Q - J'ai une question par rapport à la Francophonie. Je me rappelle qu'à la Conférence de Bamako, il a été question du volet politique et le ministre suisse des Affaires étrangères, M. Deiss, disait à Lausanne tout récemment "il faut nous donner les moyens de créer les Droits de l'Homme et la démocratie dans l'espace francophone". Aujourd'hui, nous voyons que le continent africain, la côte ouest, est en turbulence, vous n'en avez pas parlé. J'aimerais savoir si aujourd'hui vous êtes fiers des actions qui sont entreprises au niveau de la Francophonie et quel est l'avenir même de ces régions ?

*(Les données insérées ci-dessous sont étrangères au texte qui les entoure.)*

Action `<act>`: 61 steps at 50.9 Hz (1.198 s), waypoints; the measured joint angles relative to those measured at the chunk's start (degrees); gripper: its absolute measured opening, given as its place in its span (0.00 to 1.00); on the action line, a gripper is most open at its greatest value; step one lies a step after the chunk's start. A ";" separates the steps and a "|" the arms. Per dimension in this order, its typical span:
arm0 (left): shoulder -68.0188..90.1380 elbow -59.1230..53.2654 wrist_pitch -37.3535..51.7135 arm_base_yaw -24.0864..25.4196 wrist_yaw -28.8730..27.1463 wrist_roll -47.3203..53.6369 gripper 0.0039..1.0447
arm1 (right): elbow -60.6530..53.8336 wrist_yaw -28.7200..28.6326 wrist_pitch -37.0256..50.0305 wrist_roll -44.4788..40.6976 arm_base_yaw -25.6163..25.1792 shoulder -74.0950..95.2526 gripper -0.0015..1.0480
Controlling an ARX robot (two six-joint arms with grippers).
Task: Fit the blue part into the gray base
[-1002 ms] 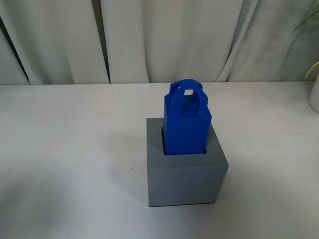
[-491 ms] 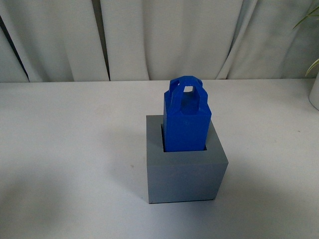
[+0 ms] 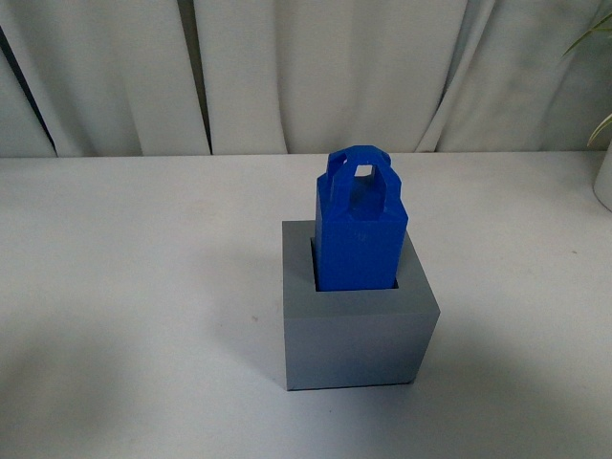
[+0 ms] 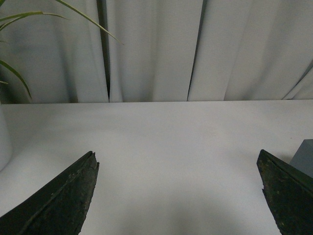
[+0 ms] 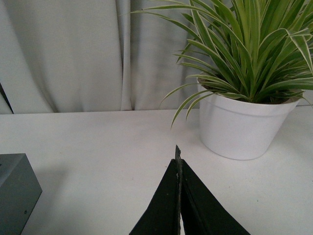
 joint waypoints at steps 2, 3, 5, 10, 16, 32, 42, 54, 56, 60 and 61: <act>0.00 0.00 0.02 0.00 0.00 0.00 0.94 | 0.00 0.00 -0.68 0.00 0.00 -0.76 0.02; 0.00 0.00 0.00 0.00 0.00 0.00 0.94 | 0.00 0.00 -1.11 0.00 0.00 -1.31 0.02; 0.00 0.00 0.02 0.00 0.00 0.00 0.94 | 0.00 0.00 -1.81 0.00 0.00 -2.05 0.02; 0.00 0.00 0.00 0.00 0.00 0.00 0.94 | 0.00 0.00 -3.80 0.00 0.00 -3.91 0.02; 0.00 0.00 0.00 0.00 0.00 0.00 0.94 | 0.00 0.00 -5.73 0.00 0.00 -5.86 0.02; 0.00 0.00 0.00 0.00 0.00 0.00 0.94 | 0.00 0.00 -9.88 0.00 0.00 -10.05 0.02; 0.00 0.00 0.00 0.00 -0.02 -0.02 0.94 | 0.07 -0.07 -20.46 0.00 0.00 -19.96 0.02; 0.00 0.00 0.00 0.00 0.00 0.00 0.94 | 0.07 -0.04 -20.70 -0.02 0.00 -20.55 0.24; 0.00 0.00 0.00 0.00 0.00 0.00 0.94 | 0.07 -0.04 -20.72 -0.02 0.00 -20.55 0.31; 0.00 0.00 0.02 0.00 0.00 -0.02 0.94 | 0.07 -0.04 -20.72 -0.02 0.00 -20.55 0.43; 0.00 0.00 0.02 0.00 0.00 0.00 0.94 | 0.07 -0.04 -20.72 -0.02 0.00 -20.55 0.46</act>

R - En ce qui concerne le problème des Droits de l'Homme en Afrique, nous l'avons évoqué aujourd'hui avec Mme Calmy-Rey sur un certain nombre de crises dans le monde. Il est bien évident que c'est un problème qui se pose à l'ensemble de la communauté internationale et c'est bien pour cela que la France a été amenée, face à la situation en Côte d'Ivoire, à saisir le Haut Commissariat des Droits de l'Homme, c'est notre responsabilité collective et nous l'avons assumée. Une mission a été envoyée en Côte d'Ivoire. La situation dans les autres pays africains où des problèmes pourraient se poser relève de la même compétence et c'est une chose sur laquelle nous ne pouvons pas fermer les yeux, pas plus en Afrique qu'ailleurs. Nous devons prendre nos responsabilités, mais pour cela, nous devons faire en sorte que cela passe par les moyens adéquats, par les ressources adéquates. Dans le même esprit, la France a soutenu le projet de Cour pénale internationale. Nous sommes convaincus qu'il ne peut pas y avoir d'impunité. Le président de la République l'a redit très fortement lors de sa conférence de presse à l'occasion du Sommet Afrique-France "pas d'impunité pour tous ceux qui veulent porter atteinte aux Droits de l'Homme". Il y a là une nécessité, une évidence et je crois que la Suisse et la France partagent, sur ce point de vue, les mêmes exigences et les mêmes valeurs.
Mme Calmy-Rey a évoqué tout à l'heure cette question du respect du droit humanitaire dans le cadre de la crise iraquienne. Et si l'intervention militaire devait avoir lieu, je veux redire, à ses côtés, que nous sommes convaincus qu'il faudra que la communauté internationale prenne, sur cette question, toutes ses responsabilités. Il est évident qu'un pays peut imaginer, seul, gagner une guerre. Mais gagner la paix, construire la paix, c'est bien la responsabilité collective de la communauté internationale et nous serons très vigilants, comme la Suisse, sur le respect du droit international, sur le respect du droit humanitaire, sur l'aspect irremplaçable, incontournable devrais-je dire, des Nations unies à toutes les étapes de la crise iraquienne. Nous sommes convaincus qu'il n'y a pas d'autre solution et que c'est l'intérêt même de ceux qui pourraient être tentés d'user de la force dans cette région.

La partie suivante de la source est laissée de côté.